Task statement:
For this exercise, reproduce the entries below exactly, but only from the line containing "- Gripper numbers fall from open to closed" through the line containing "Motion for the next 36", both included.

[Collected data]

........

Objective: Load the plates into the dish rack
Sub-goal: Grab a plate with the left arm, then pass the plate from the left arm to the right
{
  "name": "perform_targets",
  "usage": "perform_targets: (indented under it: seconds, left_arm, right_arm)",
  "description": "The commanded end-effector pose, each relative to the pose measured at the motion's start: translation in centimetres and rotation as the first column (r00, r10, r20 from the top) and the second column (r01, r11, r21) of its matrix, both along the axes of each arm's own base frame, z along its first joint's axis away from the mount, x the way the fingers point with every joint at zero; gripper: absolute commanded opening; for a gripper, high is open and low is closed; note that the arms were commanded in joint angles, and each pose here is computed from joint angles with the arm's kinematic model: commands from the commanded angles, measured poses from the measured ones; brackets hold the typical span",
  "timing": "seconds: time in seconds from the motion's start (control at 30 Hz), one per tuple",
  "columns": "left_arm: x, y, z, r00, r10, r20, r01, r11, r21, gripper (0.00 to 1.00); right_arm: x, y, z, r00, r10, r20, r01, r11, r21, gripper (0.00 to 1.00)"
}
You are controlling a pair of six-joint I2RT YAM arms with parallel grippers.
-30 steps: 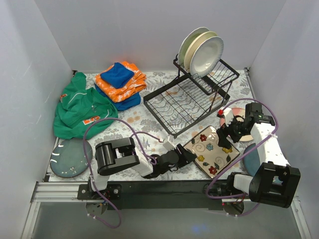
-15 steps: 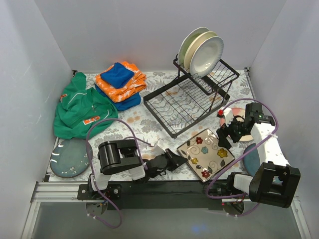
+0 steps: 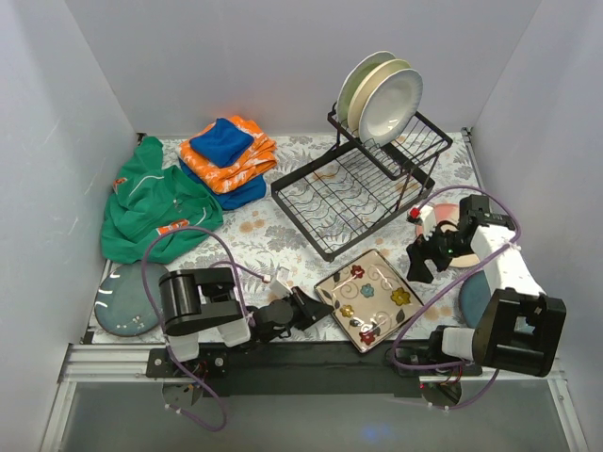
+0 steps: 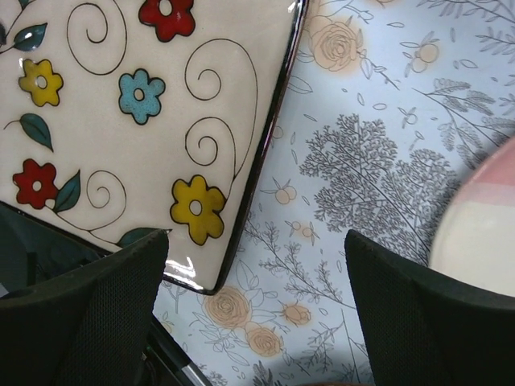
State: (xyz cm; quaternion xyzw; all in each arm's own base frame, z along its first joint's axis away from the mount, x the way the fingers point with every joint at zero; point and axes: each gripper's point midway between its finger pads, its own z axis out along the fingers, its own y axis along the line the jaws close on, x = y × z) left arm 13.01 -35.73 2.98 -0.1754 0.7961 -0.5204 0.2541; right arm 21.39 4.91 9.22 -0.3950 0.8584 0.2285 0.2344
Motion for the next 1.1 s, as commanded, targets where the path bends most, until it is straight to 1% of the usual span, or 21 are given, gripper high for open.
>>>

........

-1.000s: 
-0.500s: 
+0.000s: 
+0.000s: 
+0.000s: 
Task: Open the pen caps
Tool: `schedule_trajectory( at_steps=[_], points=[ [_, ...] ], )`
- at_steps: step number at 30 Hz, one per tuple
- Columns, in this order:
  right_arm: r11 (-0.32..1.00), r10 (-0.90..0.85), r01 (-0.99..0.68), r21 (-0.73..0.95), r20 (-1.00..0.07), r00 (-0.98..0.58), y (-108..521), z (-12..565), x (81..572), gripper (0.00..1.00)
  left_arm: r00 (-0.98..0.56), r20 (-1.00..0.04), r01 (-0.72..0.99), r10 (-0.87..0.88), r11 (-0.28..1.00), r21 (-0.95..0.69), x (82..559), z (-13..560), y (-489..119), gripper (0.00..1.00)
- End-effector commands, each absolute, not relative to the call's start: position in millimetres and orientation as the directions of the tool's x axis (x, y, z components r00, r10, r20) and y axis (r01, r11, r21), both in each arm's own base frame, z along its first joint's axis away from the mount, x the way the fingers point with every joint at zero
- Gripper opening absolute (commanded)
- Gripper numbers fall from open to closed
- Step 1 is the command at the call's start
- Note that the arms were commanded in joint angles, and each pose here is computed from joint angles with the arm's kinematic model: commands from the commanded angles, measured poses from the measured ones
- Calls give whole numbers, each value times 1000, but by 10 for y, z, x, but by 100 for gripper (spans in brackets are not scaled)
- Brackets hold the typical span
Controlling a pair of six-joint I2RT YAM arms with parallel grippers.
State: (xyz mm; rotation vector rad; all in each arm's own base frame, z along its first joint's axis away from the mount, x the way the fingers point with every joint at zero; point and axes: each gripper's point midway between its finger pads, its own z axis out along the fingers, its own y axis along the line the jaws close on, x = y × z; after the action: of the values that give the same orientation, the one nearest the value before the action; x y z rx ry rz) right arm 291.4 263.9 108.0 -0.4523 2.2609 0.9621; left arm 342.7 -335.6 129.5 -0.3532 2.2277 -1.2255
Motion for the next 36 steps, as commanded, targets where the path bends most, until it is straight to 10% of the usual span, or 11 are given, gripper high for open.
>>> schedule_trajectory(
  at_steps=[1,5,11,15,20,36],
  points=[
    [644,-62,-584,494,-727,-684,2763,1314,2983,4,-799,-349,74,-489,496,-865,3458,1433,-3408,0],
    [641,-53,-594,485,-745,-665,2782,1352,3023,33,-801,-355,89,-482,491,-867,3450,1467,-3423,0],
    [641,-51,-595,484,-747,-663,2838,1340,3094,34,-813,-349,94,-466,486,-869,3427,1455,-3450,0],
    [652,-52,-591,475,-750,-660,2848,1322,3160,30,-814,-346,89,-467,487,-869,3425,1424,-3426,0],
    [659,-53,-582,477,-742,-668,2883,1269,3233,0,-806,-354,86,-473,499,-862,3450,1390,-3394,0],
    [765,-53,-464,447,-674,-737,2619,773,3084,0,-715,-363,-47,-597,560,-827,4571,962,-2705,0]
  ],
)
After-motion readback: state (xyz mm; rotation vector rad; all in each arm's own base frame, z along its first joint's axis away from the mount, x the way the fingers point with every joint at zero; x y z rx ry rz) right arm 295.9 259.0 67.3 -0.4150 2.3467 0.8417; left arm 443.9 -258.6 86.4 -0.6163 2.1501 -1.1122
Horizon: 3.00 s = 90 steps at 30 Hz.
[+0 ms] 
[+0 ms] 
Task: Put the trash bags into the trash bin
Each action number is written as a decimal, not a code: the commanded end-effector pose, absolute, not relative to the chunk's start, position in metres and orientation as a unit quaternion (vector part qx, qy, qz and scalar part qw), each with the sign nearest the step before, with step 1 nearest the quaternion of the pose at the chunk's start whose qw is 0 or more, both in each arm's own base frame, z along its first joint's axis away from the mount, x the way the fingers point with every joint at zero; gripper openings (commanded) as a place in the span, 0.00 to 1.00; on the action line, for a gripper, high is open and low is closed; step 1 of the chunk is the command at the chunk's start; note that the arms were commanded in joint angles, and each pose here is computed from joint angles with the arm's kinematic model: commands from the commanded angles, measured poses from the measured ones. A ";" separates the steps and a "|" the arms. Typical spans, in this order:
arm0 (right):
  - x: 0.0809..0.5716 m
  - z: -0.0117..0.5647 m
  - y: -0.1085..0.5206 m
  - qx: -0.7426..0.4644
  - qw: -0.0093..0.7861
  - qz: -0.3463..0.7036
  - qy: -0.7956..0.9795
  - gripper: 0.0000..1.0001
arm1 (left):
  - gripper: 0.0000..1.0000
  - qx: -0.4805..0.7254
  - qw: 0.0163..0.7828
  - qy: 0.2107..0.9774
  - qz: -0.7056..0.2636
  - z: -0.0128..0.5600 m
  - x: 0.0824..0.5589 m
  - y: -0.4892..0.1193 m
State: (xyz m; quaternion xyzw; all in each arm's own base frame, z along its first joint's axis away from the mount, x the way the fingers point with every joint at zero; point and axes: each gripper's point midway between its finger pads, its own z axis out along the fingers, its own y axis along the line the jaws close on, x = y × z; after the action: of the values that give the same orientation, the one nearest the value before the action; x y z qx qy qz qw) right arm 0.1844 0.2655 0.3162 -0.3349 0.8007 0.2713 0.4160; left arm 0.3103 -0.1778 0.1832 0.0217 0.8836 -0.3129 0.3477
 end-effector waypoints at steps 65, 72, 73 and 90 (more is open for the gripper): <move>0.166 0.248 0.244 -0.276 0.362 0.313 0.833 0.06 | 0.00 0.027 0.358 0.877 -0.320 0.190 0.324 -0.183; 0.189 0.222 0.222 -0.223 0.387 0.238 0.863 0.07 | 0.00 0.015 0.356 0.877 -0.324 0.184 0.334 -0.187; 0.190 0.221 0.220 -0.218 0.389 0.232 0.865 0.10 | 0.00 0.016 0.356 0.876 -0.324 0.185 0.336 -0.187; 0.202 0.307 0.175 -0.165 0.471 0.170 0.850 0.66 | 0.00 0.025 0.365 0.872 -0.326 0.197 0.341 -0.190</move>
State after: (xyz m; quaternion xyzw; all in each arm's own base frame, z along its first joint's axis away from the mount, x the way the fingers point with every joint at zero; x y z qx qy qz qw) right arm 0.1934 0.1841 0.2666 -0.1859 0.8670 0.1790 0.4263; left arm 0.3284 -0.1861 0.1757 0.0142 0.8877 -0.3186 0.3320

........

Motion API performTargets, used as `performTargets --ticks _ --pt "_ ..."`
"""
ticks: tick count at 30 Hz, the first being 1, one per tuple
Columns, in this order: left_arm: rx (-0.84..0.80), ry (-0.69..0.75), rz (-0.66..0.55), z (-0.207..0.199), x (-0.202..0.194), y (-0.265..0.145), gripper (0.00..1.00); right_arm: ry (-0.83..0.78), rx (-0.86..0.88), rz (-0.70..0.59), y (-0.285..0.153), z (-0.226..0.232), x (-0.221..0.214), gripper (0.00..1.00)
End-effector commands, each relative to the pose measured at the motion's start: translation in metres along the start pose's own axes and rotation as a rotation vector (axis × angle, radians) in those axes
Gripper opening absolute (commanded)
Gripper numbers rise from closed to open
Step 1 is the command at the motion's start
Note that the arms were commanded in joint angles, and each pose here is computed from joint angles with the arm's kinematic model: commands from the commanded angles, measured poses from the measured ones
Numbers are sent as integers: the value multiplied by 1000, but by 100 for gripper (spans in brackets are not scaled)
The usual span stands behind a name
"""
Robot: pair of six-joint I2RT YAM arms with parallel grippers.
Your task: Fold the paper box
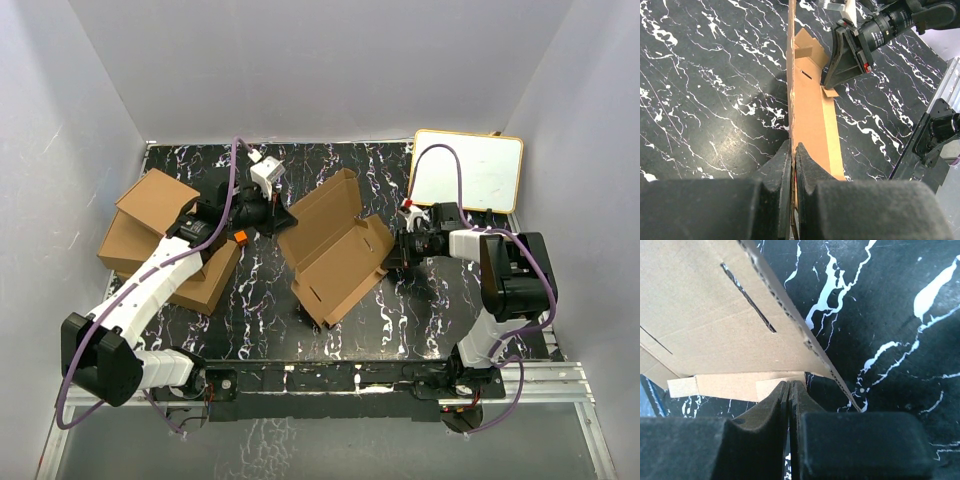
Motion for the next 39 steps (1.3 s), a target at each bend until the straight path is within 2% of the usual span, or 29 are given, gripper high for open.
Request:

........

Answer area:
- Gripper numbers fall from open to closed
- Step 1 is the command at the call's start
- Note that the arms were commanded in joint angles, and each pose here is computed from joint angles with the arm's kinematic model: commands from the commanded angles, measured poses from the measured ones
- Calls give whole numbers, each value times 1000, but by 10 for y, z, x, but by 100 for gripper (spans in brackets are not scaled)
- Brackets hold the typical span
Controlling a pair of six-joint I2RT YAM arms with parallel grippers.
State: (xyz mm; rotation vector rad; all in each arm's own base frame, z along its first joint's axis away from the mount, x the way the fingers point with every joint at zero; point and axes: each gripper's point midway between its finger pads, its own z axis out along the fingers, its own y axis along the line the jaws close on, x = y × z; after the action: of the values that give the same orientation, the one nearest the value before the action; x y z rx ry rz) right arm 291.4 263.9 108.0 -0.4523 2.2609 0.9621; left arm 342.7 -335.6 129.5 -0.3532 2.2277 -1.2255
Motion for the next 36 steps, as commanded, targets where the path bends most, until it is straight to 10% of the usual span, or 11 are given, gripper high for open.

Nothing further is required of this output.